Work to complete: Repeat the listing word for word. Leave every picture out.

========

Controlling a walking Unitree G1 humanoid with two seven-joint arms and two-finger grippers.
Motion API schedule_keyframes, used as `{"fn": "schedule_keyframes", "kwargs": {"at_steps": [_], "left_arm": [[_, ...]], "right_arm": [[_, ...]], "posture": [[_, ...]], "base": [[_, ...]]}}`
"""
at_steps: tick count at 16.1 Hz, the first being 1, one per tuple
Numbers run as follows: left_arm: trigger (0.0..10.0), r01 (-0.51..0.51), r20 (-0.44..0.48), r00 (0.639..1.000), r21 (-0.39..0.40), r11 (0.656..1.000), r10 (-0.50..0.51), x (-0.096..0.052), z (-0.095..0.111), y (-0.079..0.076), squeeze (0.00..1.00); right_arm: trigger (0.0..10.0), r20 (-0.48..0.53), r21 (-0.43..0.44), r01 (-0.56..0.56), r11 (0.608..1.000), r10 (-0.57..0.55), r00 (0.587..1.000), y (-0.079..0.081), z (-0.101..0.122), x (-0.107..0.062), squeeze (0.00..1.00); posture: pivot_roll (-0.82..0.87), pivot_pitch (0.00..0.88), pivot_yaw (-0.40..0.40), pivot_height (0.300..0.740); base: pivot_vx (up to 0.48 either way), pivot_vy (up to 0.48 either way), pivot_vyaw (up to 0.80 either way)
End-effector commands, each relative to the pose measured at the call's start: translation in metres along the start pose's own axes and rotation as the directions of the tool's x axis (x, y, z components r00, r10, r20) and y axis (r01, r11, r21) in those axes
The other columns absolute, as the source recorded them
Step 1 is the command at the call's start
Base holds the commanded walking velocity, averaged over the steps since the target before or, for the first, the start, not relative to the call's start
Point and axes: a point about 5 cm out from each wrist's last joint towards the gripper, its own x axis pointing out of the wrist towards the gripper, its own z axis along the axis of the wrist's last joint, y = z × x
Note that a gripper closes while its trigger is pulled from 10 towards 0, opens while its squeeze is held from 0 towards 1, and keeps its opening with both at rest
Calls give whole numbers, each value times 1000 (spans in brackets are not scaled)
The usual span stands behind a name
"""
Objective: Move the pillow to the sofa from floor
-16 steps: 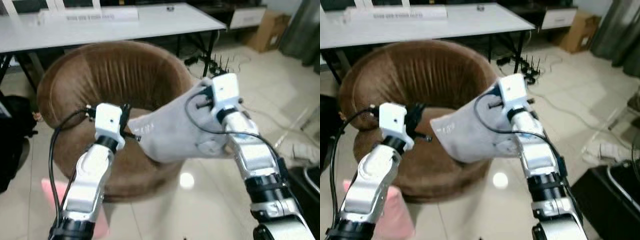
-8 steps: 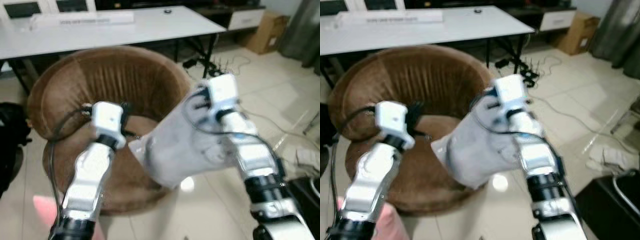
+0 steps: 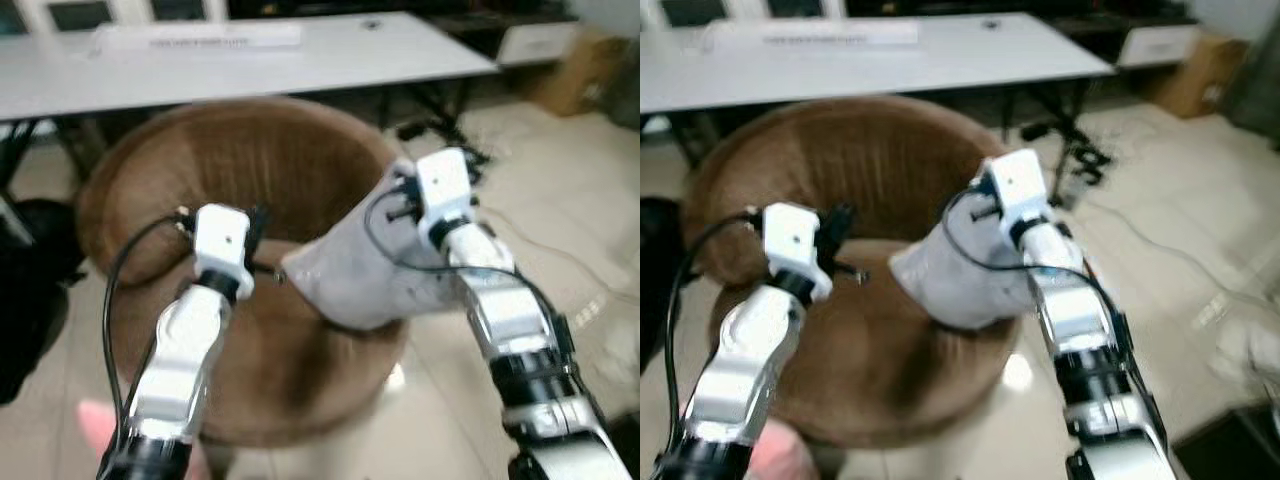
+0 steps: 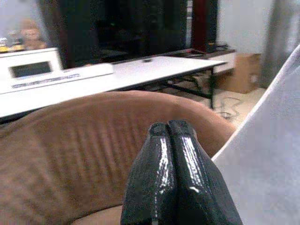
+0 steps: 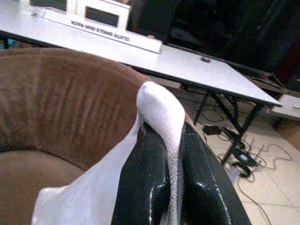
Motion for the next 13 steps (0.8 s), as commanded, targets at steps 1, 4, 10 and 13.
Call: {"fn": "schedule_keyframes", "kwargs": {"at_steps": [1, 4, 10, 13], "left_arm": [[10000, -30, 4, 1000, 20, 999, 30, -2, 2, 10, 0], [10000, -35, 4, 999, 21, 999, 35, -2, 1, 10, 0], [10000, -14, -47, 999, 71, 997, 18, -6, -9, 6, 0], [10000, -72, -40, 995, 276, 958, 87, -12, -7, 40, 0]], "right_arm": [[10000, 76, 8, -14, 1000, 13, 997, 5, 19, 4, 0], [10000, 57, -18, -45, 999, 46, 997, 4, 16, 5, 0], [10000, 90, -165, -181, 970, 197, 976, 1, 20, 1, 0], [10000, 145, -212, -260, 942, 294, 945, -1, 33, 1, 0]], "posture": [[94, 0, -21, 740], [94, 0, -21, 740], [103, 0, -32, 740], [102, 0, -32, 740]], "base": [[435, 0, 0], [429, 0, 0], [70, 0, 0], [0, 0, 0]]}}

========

Response:
Controlling a walking Unitree G1 humanoid with two seven-joint arms and two-finger grippers.
Motion API schedule_keyframes, used as `{"fn": "schedule_keyframes", "kwargs": {"at_steps": [_], "left_arm": [[_, ...]], "right_arm": [[_, ...]], "posture": [[_, ...]], "base": [[_, ...]]}}`
"""
at_steps: tick count at 16.1 Hz, the first being 1, one per tuple
Numbers run as follows: left_arm: trigger (0.0..10.0), r01 (-0.51..0.51), r20 (-0.44..0.48), r00 (0.639..1.000), r21 (-0.39..0.40), r11 (0.656..1.000), r10 (-0.50..0.51), x (-0.096..0.052), z (-0.095..0.111), y (-0.079..0.076), squeeze (0.00..1.00); right_arm: trigger (0.0..10.0), r20 (-0.48..0.53), r21 (-0.43..0.44), r01 (-0.56..0.56), r11 (0.608..1.000), r10 (-0.57..0.55), r00 (0.587..1.000), y (-0.079..0.081), z (-0.101..0.122), x (-0.107..0.062), squeeze (0.00..1.00); posture: pivot_roll (-0.82..0.87), pivot_pitch (0.00..0.88), pivot_yaw (-0.40..0.40), pivot_height (0.300..0.740); base: pivot_vx (up to 0.48 either way), pivot_vy (up to 0.48 either way), pivot_vyaw (up to 0.80 either way)
End-effector commands, each relative to the pose measured at the call's start: translation in metres along the start pose's own axes and rotation as the directions of the tool's x axis (x, y, z components r00, r10, r20) and y axis (r01, r11, r21) in those axes
The other columns absolute, as the source recorded them
Step 1 is the command at the call's start
Base holds the commanded walking velocity, averaged over the steps since the target before or, for the first, the start, not relative to the call's start
Point and axes: a point about 5 cm out from each wrist's last joint towards the gripper, its own x axis pointing out of the wrist towards the gripper, its own z axis along the axis of the wrist's last joint, y = z × x
Note that a gripper closes while its trigger is pulled from 10 towards 0, opens while its squeeze is held from 0 towards 1, and keeps its opening with both at rest
Calls give whole numbers, each value times 1000 (spans in brackets are not scaled)
The usual span stands behind a name
"""
Objective: Move the pillow to the sofa from floor
-16 steps: 
-8 steps: 
+0 steps: 
+0 steps: 
+0 steps: 
Motion for the next 13 steps (0.8 s), as commanded, targets at steps 1, 4, 10 and 13.
Call: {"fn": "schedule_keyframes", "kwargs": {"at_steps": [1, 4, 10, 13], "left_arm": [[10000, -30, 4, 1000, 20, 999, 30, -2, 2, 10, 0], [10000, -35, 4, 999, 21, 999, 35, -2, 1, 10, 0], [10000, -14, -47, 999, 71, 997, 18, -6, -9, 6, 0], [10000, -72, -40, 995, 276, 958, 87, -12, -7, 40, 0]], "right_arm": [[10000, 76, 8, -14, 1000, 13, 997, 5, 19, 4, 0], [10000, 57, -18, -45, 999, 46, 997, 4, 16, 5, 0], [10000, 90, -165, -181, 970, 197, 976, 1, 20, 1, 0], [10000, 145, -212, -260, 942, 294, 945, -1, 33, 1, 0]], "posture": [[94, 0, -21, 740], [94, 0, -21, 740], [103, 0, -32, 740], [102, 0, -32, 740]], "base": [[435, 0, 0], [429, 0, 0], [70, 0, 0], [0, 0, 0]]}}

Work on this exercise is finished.